◆ DESCRIPTION OF THE TASK ◆
Two lines mark the range in the entries below: the one holding "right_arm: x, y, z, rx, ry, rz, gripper" and the one holding "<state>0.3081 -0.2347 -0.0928". Set down those two and all lines between them, exactly.

◆ LISTED RECORDS ◆
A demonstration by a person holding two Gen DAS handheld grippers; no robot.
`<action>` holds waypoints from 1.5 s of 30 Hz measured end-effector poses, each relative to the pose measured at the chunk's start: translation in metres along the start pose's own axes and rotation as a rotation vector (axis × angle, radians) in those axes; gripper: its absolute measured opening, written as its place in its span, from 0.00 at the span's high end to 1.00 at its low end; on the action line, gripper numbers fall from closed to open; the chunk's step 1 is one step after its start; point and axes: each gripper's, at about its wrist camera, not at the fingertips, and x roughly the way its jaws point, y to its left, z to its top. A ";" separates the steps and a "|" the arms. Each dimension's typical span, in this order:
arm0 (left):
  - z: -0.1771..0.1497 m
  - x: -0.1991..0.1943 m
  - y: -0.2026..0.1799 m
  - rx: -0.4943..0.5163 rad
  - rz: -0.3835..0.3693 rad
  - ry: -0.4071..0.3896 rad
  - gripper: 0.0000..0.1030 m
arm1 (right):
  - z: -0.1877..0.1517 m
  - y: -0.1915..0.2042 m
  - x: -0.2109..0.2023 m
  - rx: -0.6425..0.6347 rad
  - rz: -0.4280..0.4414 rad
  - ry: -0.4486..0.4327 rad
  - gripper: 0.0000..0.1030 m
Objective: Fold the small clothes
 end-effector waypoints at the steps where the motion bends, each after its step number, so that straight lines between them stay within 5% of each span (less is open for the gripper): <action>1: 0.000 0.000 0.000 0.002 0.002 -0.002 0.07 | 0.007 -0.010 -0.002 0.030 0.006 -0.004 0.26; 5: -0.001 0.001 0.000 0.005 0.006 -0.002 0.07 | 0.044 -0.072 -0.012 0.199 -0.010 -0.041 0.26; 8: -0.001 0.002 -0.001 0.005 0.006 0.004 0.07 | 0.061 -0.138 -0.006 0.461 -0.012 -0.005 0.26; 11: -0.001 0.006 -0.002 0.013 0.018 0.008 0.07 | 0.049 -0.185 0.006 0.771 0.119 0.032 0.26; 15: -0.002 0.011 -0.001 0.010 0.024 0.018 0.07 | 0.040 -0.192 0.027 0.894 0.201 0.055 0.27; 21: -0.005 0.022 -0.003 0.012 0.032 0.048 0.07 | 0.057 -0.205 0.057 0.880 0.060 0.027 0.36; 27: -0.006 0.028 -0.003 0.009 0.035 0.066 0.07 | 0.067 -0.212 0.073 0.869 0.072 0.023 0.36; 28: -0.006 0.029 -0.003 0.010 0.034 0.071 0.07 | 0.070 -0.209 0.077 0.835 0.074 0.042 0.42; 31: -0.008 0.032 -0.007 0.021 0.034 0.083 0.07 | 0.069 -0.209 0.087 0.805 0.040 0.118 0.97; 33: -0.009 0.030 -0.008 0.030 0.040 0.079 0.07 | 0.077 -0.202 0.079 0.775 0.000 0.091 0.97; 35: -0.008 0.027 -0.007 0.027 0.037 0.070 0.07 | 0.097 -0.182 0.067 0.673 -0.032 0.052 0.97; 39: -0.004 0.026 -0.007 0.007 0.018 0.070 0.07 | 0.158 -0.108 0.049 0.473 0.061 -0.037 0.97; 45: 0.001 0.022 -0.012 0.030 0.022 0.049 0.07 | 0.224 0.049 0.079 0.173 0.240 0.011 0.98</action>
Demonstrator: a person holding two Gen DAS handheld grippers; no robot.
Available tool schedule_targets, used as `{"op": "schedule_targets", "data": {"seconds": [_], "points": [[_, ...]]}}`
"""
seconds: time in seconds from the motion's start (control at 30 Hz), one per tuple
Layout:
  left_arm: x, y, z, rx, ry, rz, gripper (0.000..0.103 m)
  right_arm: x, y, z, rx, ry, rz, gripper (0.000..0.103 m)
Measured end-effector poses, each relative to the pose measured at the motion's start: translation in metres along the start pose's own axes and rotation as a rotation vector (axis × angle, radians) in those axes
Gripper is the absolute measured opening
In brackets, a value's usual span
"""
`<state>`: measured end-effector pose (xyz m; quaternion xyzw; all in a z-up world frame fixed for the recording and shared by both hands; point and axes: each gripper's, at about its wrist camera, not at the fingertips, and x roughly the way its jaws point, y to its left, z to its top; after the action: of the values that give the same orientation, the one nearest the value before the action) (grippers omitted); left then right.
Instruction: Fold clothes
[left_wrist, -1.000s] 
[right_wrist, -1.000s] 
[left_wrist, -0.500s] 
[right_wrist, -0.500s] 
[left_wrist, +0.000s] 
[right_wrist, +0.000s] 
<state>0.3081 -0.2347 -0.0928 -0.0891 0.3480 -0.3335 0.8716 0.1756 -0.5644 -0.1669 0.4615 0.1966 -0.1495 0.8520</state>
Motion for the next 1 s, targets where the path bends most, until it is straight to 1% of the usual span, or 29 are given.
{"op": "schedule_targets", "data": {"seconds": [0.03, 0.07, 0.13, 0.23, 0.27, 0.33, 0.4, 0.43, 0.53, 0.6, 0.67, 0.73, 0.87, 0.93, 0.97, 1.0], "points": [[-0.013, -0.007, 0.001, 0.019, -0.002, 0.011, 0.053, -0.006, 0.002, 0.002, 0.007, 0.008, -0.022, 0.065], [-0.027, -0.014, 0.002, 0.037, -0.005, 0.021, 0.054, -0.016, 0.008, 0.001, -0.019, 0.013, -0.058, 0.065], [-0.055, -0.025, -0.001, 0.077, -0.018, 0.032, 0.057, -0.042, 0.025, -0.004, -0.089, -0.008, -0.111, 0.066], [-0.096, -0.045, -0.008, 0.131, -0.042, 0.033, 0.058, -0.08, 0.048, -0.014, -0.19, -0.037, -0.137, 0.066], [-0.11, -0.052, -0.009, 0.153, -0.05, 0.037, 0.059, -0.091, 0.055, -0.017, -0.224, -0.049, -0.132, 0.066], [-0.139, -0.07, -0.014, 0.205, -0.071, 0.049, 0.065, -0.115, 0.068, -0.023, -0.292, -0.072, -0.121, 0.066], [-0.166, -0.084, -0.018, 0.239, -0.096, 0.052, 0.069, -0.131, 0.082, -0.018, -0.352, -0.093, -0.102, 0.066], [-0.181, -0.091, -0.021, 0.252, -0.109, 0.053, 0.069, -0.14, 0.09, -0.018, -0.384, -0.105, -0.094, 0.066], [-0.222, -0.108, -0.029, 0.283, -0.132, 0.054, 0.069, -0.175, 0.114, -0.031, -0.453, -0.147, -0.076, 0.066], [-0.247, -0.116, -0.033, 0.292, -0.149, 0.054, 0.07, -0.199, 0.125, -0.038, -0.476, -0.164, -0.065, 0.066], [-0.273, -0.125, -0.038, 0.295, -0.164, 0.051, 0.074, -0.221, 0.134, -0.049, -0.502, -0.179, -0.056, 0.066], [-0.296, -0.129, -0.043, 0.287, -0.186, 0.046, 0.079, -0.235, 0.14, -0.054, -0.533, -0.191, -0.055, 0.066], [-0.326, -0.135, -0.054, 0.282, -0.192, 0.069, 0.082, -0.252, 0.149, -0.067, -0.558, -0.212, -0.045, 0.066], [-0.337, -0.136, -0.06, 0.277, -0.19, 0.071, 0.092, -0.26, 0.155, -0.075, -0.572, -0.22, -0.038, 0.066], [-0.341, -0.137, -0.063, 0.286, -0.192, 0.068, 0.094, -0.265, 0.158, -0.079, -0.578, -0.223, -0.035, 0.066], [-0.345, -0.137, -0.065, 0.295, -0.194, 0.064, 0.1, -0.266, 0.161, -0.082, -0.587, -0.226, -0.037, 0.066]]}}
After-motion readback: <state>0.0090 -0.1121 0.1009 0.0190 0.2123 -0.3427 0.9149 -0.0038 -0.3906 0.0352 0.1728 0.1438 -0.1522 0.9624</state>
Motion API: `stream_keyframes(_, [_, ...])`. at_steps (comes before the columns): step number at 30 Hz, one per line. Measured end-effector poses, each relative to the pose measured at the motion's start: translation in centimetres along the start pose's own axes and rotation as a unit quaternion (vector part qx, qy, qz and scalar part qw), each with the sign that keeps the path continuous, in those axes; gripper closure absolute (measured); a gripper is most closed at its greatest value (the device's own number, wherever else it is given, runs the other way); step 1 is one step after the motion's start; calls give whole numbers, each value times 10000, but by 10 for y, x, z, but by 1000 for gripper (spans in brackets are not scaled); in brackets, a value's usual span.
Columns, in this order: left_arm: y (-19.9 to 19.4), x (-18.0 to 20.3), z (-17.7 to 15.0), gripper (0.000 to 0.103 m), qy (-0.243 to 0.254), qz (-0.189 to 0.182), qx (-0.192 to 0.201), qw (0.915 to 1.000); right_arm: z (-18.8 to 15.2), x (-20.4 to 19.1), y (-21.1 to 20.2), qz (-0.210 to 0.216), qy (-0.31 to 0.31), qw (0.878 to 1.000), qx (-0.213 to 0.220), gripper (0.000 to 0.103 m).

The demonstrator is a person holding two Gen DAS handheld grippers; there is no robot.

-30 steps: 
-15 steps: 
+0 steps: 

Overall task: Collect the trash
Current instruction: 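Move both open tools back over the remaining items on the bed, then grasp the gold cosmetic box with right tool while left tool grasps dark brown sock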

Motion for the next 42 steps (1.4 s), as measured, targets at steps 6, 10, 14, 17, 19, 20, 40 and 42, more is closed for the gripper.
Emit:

◆ ANSWER TO THIS PROBLEM ◆
  right_arm: x, y, z, rx, ry, rz, gripper (0.000..0.103 m)
Measured end-effector poses, each relative to the pose measured at the motion's start: translation in metres along the start pose's own axes and rotation as a rotation vector (axis × angle, radians) in those axes
Gripper is the absolute measured opening
In brackets, a value's usual span
"""
`<state>`: measured end-effector pose (xyz m; quaternion xyzw; all in a z-up world frame fixed for the recording and shared by both hands; point and axes: each gripper's, at about its wrist camera, not at the fingertips, and x roughly the way its jaws point, y to its left, z to its top; after the action: of the values that give the same orientation, the one nearest the value before the action) (grippers omitted); left then right.
Instruction: Fold clothes
[left_wrist, -1.000s] 
[right_wrist, -1.000s] 
[left_wrist, -0.500s] 
[right_wrist, -0.500s] 
[left_wrist, +0.000s] 
[right_wrist, +0.000s] 
<state>0.3081 -0.2347 -0.0928 -0.0891 0.3480 -0.3335 0.8716 0.1756 -0.5644 -0.1669 0.4615 0.1966 -0.1495 0.8520</state>

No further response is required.